Thomas Moore writes in his delightful book Original Self: “Memory holds us together as individuals and communities. When we forget who we have been, we lose a full sense of who we are.” (p.22)

Forgetting is akin to erasing memory, perhaps the only way we know to survive an overwhelming personal or historical event, but ultimately forgetting prevents us from feeling fully connected to the past. Each time we avoid something painful and turn away we cut something of ourselves away with it. In the state of reactive disconnection we move further and further from ourselves and increasingly feel more fragmented and lost.

One of our deepest instincts in overwhelming trauma is to dissociate from it in order to survive emotionally and deny the pain inside. This dissociated pain does not go away. It shows up in our reactive patterns, our triggers, our diagnoses, our dreams or nightmares, and our body symptoms. It also shows up in our culture as we collectively dissociate from historical and current situations we believe are unbearable to keep in mind. In my understanding this is why the Jewish community places so much importance on remembrance of the Nazi holocaust.

History is valuable. Without it we no longer realise who we are or where we have come from. We feel lost, astray, and unable to know ourselves. Meaning is lost, and with it that sense of purpose for life. When meaning is lost, despair appears.

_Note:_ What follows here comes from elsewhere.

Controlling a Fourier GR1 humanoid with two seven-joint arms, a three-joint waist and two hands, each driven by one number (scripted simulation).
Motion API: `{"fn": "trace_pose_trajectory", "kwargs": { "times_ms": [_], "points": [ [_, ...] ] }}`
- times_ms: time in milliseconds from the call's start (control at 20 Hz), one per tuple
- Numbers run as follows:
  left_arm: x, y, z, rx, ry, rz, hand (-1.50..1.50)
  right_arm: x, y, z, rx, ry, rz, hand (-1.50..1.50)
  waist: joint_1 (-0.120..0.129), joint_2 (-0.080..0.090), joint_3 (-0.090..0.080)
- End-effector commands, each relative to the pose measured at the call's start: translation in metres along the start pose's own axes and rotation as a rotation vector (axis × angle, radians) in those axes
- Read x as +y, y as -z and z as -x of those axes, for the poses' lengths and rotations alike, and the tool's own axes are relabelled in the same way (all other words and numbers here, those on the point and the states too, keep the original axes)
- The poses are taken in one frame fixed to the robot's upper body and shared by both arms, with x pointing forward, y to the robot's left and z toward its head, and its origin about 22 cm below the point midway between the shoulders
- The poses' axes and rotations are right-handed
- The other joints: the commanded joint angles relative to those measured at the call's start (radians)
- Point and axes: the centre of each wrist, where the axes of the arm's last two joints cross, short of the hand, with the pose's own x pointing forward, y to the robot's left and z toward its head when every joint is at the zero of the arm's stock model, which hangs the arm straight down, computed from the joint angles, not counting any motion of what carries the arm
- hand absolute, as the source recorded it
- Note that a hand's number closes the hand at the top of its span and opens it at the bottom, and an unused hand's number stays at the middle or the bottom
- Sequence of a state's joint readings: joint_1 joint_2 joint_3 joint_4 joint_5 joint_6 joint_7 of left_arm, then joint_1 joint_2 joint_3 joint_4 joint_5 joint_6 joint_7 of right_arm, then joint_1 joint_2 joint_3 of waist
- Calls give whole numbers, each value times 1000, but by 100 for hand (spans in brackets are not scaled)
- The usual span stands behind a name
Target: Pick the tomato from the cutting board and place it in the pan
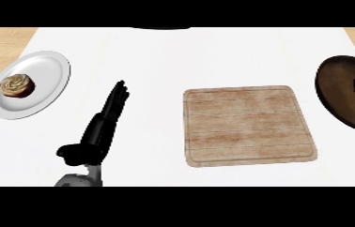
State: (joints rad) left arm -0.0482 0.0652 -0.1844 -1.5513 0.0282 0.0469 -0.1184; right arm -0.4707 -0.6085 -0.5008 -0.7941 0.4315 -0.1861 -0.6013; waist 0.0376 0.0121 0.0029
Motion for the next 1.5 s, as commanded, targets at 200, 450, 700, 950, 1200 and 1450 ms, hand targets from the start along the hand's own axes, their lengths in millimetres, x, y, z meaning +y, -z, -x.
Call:
{"fn": "trace_pose_trajectory", "kwargs": {
  "times_ms": [200, 450, 700, 950, 1200, 1450],
  "points": [
    [-4, -4, 9, -20, 0, 13, 0, -10, 28, 14, 26, 11, 46, 150, 23, 11, 2],
    [-2, 3, -2, -16, 2, 55, 0, 13, 7, 24, 174, -180, -445, -150, 55, 19, 1],
    [-19, 11, -1, -23, -15, 33, 0, 36, 12, 16, 186, 24, -546, -150, 44, 20, 4],
    [-9, 0, -7, -23, 7, 37, 0, 43, 32, -1, 131, 235, -358, -150, 36, 10, 4],
    [2, 15, -14, -30, 0, 15, 0, -9, 29, 21, 112, 396, -242, -150, 16, 15, 6],
    [-2, 5, -9, -21, 6, 17, 0, -49, 6, 45, 185, 519, -263, -150, 11, 15, 6]
  ]
}}
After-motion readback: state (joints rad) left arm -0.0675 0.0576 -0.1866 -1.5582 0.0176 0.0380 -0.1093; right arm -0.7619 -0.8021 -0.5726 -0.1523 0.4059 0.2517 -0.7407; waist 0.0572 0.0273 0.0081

Memory is a form of imagination. It is not literal recall, but a personalised recollection. Ask any detective and they’ll tell you each witness remembers the same scene or suspect differently. Ask your siblings and you’ll discover that beyond the literal facts you have in common they grew up in a different scenario than the one you remember. In my family, the grandmother who I loved deeply for her kindness and love, was experienced by my sister as an uncaring woman who disliked her. Where I felt safe with this grandmother my sister felt barely tolerated. It may be a challenge to accept all versions as true. Yet for personal healing and soul-making, it is the emotional or felt truth that is more relevant than the literal facts. This is the narrative thread, the meaning we make, and the relevance an event has for our ongoing lives.

The powerful thing about memory is its imaginal dimension. While we want objective and verifiable truth when apprehending a suspect in order to ensure justice, in terms of the soul we thrive on the emotional and symbolic tone and meaning of our own memory. This is why good fiction can have a greater impact on us than an historically accurate biography. Imagination raises an event into the realm of story, metaphor and meaning. Memory and reverie, are arts that may reveal to us the personal and archetypal images that guide our life or that overlay our events.

Trauma is in part traumatic because the survival mechanism disconnects memory and literalises our world and ourselves. We may lose any sense of story with breadth and depth, and ultimately our sense of humanness, either expecting ourselves to be perfect or living like automatons.

In therapy, or in a journal or some other frame or container that helps us gather and witness memories, we may begin to distil a deeper meaning beyond the question how could this happen to me? This memory-gathering enriches life, and cultivates meaning and purpose. This is different from the cold hard digging for trauma memories that actually re-traumatise and create more pain. There’s a delicate art here in being willing to gently engage with memories that return spontaneously but not try to dig up things not yet willing to sprout.

We do not need to wrench meaning from a memory. As Thomas Moore suggests: “… just remarking on it, mentioning it to a friend, even noting it to yourself, gives it the slightest honour. We might just recite the memory, however fragmentary, and not give in to the idle curiosity involved in trying to make sense of it.” (Original Self, p.21).